Deux ans après que les Ukrainiens soient descendus dans la rue, luttant pour leur indépendance et faisant le choix de l’Europe, l’Ukraine a fait preuve d’une extraordinaire résilience face à l’agression russe et aux défis de réformes majeures. Pourtant, l’avenir du pays reste très incertain. Il risque d’être détruit de l’extérieur, du fait de l’agression russe, et de l’intérieur, si les mécanismes des réformes ne sont pas mis en place. Mais l’Ukraine pourrait aussi être une belle réussite – et c’est ce que l’UE a tout intérêt à favoriser.
Un marché ouvert pesant 45 millions de consommateurs contribuerait à relancer la croissance européenne. L’Accord de libre-échange approfondi et exhaustif tant attendu entre l’UE et l’Ukraine entrera enfin en vigueur en janvier 2016. Les arguments avancés par la Russie selon lesquels cet accord causerait un préjudice au commerce russo-ukrainien n’est plus valable, puisque la guerre commerciale menée par la Russie a déjà diminué la part des exportations ukrainiennes, les faisant passer de près de 30% à moins de 10%. Si l’Ukraine réforme son économie correctement, elle pourrait redémarrer en se focalisant sur une industrie manufacturière à bas coût et en devenant un hub informatique pour l'économie européenne qui a tant besoin de nouvelles sources de dynamisme. Les échanges à l'échelle pan-européenne seraient alors boostés, à l’image de ce que l’on a connu en 2004, suite à l’adhésion des nouveaux Etats-membres baltes et d’Europe centrale.

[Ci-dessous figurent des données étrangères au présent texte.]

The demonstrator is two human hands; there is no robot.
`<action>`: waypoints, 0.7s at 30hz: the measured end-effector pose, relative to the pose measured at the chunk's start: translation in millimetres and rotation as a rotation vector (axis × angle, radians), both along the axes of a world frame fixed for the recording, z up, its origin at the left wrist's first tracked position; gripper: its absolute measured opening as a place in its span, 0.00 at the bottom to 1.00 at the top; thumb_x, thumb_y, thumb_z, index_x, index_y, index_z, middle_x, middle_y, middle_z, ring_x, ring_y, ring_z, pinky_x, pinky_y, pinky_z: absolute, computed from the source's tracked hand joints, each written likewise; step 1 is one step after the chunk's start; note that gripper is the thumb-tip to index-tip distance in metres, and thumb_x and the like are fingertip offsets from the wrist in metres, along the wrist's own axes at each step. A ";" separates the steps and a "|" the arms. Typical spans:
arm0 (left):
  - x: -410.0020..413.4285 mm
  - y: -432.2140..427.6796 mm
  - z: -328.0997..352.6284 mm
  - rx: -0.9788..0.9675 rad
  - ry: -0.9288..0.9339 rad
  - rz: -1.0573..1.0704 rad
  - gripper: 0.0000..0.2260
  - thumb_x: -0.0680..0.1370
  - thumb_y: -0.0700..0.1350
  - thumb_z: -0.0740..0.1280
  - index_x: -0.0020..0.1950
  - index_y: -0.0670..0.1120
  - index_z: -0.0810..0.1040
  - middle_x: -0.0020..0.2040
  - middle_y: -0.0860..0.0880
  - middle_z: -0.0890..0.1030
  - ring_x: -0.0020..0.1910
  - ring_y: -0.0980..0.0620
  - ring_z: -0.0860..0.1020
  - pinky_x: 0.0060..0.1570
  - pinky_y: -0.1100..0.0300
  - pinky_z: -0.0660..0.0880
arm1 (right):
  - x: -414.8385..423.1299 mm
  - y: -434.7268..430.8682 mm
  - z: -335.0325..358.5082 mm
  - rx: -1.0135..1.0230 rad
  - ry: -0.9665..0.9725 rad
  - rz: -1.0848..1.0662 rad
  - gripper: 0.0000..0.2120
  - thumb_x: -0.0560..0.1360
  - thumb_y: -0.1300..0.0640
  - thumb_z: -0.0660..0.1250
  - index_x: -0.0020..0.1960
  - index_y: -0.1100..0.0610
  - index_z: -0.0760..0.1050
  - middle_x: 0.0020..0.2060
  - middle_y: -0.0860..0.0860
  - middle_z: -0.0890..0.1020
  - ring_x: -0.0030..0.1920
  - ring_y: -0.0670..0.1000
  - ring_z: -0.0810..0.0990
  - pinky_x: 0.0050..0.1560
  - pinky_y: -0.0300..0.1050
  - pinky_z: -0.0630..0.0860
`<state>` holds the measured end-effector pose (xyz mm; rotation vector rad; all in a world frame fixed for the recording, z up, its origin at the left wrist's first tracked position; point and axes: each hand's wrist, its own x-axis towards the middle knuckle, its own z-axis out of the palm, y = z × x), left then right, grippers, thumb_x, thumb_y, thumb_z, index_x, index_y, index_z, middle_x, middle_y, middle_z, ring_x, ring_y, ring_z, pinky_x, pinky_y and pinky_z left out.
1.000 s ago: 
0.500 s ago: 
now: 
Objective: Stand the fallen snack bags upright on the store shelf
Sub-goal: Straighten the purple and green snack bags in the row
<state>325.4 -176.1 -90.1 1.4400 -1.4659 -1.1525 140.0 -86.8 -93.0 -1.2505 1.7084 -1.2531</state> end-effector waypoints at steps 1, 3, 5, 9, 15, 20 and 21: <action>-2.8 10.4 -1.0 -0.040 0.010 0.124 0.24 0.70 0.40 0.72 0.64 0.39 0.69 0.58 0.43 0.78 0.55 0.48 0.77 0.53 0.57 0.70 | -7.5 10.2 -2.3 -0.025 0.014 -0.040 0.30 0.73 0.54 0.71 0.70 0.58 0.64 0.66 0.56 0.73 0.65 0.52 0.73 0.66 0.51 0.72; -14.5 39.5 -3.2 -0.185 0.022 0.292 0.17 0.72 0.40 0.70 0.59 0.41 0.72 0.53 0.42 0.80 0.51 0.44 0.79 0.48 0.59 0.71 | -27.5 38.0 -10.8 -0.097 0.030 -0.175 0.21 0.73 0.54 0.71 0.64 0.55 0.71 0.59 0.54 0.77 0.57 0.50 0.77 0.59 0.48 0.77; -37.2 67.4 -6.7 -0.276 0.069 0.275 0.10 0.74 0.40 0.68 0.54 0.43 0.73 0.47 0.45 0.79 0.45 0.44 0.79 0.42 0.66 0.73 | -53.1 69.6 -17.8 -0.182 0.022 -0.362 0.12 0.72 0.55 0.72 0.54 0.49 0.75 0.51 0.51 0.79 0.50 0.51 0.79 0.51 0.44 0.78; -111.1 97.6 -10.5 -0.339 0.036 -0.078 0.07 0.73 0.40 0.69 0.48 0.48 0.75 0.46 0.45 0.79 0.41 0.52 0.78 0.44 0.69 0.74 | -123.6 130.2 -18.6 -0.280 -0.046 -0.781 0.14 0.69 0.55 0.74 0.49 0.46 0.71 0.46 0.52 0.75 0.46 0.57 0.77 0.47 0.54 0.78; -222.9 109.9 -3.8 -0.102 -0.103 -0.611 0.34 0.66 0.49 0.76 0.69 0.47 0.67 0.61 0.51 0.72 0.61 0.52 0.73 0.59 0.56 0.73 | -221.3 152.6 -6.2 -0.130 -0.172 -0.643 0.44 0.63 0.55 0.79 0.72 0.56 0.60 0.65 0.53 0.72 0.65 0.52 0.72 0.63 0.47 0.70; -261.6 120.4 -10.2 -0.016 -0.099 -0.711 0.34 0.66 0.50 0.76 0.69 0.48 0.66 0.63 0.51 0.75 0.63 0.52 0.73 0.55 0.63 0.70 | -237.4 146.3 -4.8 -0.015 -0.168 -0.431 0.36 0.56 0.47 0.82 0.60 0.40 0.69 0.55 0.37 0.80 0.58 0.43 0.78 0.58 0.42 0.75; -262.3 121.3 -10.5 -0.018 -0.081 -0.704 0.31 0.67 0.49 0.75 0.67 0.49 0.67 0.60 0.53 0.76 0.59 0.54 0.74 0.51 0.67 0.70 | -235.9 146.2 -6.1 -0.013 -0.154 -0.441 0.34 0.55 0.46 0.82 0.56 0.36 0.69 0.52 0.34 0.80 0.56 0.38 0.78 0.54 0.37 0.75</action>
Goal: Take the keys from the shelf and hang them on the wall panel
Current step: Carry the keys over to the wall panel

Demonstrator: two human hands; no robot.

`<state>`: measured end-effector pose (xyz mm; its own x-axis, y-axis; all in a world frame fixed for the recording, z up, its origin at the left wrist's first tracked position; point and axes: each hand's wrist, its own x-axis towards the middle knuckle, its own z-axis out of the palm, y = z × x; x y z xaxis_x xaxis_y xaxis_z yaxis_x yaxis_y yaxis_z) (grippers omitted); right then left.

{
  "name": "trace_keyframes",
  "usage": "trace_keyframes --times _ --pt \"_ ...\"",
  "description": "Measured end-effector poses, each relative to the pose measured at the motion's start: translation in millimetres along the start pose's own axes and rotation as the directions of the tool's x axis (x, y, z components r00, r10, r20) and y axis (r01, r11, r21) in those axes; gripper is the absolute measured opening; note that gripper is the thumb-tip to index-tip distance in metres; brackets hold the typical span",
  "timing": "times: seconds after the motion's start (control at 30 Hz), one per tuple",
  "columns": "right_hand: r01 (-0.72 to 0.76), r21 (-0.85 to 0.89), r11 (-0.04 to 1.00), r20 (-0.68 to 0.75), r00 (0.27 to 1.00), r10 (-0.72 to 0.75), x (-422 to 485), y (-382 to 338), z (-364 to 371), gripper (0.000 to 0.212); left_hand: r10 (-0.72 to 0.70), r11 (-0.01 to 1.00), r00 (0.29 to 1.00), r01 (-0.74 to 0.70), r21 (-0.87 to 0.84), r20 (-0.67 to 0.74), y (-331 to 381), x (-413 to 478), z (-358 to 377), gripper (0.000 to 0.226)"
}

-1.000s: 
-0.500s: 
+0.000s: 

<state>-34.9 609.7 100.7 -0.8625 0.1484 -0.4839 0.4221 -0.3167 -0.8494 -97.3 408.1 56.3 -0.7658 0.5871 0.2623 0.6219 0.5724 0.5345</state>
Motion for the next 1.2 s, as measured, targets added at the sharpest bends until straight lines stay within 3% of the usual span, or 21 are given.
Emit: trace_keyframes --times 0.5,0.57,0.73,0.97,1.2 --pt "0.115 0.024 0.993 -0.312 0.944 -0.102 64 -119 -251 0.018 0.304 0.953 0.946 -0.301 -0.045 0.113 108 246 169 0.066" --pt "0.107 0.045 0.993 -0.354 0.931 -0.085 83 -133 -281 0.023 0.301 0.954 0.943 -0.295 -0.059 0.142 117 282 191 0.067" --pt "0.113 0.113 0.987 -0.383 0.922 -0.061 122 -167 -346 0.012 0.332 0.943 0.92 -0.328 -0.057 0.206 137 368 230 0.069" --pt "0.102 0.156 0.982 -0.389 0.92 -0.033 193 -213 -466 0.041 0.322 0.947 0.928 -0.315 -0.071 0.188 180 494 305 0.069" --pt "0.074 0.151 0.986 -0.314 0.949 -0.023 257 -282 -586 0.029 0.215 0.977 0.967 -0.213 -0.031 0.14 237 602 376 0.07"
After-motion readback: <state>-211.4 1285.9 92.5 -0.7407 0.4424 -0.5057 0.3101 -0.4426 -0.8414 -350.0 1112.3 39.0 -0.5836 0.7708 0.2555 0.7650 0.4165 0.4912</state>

Une telle réussite apporterait également une stabilité dans la région qui en a tant besoin, à l’heure où l’UE est sous la pression d’un ordre qui s'écroule un peu partout dans le monde. Par ailleurs, l’Ukraine est un pays stratégique du point de vue du contrôle des flux migratoires vers l’Europe, aussi bien en ce qui concerne ses propres déplacés internes que les migrants qui seront installés au nord de la Turquie, dans l’hypothèse d’une exécution de l’accord entre l’UE et la Turquie. Enfin, une coopération sur la question de l’Ukraine permettrait de rapprocher d’avantage l’UE et les États-Unis.
La nouvelle Ukraine essaie de naître. La vieille Ukraine résiste et la Russie souhaiterait l’étrangler à la naissance. L’Europe ne peut pas se permettre de laisser cette nouvelle Ukraine mourir, et l’élan d’un peuple luttant pour rejoindre l’Europe devrait au contraire constituer une source d’inspiration pour la vieille garde européenne afin de construire une nouvelle Europe à son tour.